Ford: Now’s the Right Time to Push Into EVs, Not Yesterday
Ford Motor Company wants the buying public to have no recollection of the slow-selling, painfully short-range Focus Electric. Thankfully, few already do.
The Focus Electric, born of government grants in the wake of President Barack Obama’s post-recession green push, joined the far more popular Nissan Leaf in offering buyers a driving distance of about 75 miles, give or take. Innovative, new, and green, sure, but certainly not desirable for most buyers.
Starting next year, the automaker plans to roll out a cautious crop of strategic electric vehicles. And this time, Ford aims to make money on them.
Speaking to Automotive News, Ford electrification chief Ted Cannis said the time is now right to offer EVs, but only EVs people might want to own. It’s still a tough sell — the EV take rate in the U.S. is less than 2 percent, a figure born of higher sticker prices and limited range that keeps most buyers away. Improvements are continuous. The EVs sold in 2019 are, for the most part, far more advanced and long-legged than the semi-experimental vehicles sold at the decade’s dawn.
“It is critical to think through the customer first,” Cannis said. “It has to be more than a compliance vehicle. It’s got to be better.”
A small EV hatchback isn’t going to cut it with consumers or company beancounters this time around. After dropping $11 billion on an electrification strategy, Ford isn’t about to market an EV that’ll never turn a profit. Pickups, like the upcoming F-150 EV, and crossovers like the so-called “Mustang inspired” Mach E and upcoming Ford/Lincoln midsizers, will apparently command prices that won’t make customers blanche. The popularity of those segments means scale — production volume lofty enough to make the vehicles’ development worthwhile.
“We’re coming in at the right time,” Cannis said. “We could do all sorts of different things, but we’re going to play to what we’re good at: commercial vehicles, vans, pickups, performance vehicles and SUVs. We have loyal customers, we know our base and the margins are better. It’s just the right business.”
There also has to be a tie-in to an existing internal combustion vehicle, at least at first. Hence the creation of an electric F-150 (expected to land in 2021) and not a standalone nameplate, or the Mach E’s connection to the Mustang (the crossover, due out in 2020, does not ride on a Mustang platform, though spy photos reveal a very familiar face).

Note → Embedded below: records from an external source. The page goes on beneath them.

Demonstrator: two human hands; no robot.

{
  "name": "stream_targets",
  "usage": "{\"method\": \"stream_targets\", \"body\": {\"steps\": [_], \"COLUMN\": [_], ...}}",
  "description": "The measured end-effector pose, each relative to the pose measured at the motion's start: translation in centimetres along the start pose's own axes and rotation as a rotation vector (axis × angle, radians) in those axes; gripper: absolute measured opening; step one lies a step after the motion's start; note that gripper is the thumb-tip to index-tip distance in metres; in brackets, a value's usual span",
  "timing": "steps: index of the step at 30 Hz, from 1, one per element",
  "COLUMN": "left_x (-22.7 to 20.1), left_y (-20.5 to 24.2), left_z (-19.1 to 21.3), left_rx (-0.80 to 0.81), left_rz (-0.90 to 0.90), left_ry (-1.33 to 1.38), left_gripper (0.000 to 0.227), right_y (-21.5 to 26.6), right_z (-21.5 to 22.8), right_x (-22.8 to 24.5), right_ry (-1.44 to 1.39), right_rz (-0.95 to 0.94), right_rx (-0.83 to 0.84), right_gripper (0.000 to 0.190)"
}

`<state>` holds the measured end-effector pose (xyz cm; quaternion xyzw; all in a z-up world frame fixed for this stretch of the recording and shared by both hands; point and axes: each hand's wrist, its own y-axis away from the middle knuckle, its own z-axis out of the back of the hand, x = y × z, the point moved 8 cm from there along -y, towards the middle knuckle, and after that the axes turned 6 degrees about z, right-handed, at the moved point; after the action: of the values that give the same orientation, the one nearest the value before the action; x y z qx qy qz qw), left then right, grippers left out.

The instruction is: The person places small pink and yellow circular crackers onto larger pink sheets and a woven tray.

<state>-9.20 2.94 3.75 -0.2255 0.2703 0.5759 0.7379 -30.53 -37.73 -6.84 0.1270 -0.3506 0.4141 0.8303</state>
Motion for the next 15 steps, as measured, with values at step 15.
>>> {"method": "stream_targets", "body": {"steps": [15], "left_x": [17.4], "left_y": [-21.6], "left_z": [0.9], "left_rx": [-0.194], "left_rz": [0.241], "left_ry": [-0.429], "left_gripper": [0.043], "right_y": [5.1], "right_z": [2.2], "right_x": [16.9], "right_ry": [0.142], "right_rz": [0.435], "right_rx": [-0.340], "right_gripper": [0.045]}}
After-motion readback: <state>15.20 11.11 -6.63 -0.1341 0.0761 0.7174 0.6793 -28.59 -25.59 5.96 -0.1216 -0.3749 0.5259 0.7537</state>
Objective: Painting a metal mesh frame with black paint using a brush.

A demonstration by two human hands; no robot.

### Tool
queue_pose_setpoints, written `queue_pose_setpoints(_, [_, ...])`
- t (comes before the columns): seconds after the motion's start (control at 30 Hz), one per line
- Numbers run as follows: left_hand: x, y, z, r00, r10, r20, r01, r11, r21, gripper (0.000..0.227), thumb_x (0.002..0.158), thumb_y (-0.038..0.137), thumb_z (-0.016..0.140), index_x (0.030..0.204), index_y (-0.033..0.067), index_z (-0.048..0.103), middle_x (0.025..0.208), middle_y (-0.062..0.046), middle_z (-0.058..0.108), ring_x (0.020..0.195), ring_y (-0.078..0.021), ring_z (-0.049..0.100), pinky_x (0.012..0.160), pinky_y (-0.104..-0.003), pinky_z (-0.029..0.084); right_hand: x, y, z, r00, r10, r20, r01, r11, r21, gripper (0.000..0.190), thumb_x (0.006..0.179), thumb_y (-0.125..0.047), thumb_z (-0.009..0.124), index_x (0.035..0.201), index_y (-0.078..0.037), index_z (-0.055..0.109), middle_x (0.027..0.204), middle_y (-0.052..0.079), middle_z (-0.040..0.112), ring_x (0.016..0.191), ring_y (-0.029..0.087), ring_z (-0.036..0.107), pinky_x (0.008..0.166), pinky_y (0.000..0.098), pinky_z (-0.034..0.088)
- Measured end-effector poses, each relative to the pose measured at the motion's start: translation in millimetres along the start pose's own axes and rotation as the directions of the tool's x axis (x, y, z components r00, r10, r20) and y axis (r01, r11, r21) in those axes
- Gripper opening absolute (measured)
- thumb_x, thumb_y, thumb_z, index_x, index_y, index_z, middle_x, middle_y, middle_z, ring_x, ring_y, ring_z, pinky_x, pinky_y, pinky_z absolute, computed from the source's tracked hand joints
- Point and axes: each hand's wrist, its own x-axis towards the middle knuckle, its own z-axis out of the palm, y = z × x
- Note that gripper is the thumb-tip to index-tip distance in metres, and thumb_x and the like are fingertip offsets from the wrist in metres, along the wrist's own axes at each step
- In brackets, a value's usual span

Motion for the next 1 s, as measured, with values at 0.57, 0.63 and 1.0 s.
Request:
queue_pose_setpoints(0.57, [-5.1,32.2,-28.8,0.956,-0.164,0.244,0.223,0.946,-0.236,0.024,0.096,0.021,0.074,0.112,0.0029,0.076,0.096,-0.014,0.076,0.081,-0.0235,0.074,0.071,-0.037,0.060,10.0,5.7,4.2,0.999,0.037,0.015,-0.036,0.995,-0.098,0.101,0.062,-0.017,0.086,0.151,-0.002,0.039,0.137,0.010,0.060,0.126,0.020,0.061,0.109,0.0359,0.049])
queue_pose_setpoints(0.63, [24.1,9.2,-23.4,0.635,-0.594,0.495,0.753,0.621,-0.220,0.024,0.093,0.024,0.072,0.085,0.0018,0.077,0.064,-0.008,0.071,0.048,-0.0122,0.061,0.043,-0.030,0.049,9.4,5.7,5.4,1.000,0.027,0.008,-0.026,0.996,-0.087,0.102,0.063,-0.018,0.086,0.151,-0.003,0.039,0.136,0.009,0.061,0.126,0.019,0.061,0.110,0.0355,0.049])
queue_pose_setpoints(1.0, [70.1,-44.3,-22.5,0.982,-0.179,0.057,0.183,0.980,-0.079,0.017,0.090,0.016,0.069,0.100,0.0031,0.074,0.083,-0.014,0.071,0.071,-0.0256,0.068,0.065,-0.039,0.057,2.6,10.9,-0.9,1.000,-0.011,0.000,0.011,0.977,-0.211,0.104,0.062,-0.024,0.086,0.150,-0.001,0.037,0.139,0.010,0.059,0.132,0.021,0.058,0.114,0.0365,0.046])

Unlike Tesla, which promised an EV for the masses for years before quickly spiriting the Model 3 Standard Range back into the automotive ether, Ford acknowledges that segments with higher selling prices are a better fit for a profitable EV model. So that’s where Ford’s, ahem, focus will lie.
To generate interest in the vehicles, Ford plans to roll out a consumer education campaign showing what the technology can do for buyers. A video uploaded earlier this year showing an electric F-150 prototype pulling a train car stacked with gas-powered F-150s, generated a lot of interest in the idea of an EV truck. Gobs of instantaneous torque is a selling feature to truck buyers.
According to Cannis, 18 percent of respondents to an internal survey said they’d consider buying a vehicle like that, compared to 10 percent before the video aired. Electric propulsion will continue to have a large number of detractors, but if enough buyers take to the technology, Ford can earn a profit.
“Let’s say of the 800,000 F series that we sell a year, just 10 percent are interested. That’s still 80,000 vehicles. These are huge numbers,” Cannis said.
With lofty F-150 trims commanding steep prices that buyers appear all too ready to pay, an electric model, perhaps a less opulent one to lower the tech-born markup, could find a sustainable home in the lineup.
“They’ll target volume segments where they won’t have to subsidize them too much,” Sam Abuelsamid, principal research analyst at Navigant Research, said of Ford’s strategy. “They won’t go down the Chevy Bolt or Nissan Leaf path.”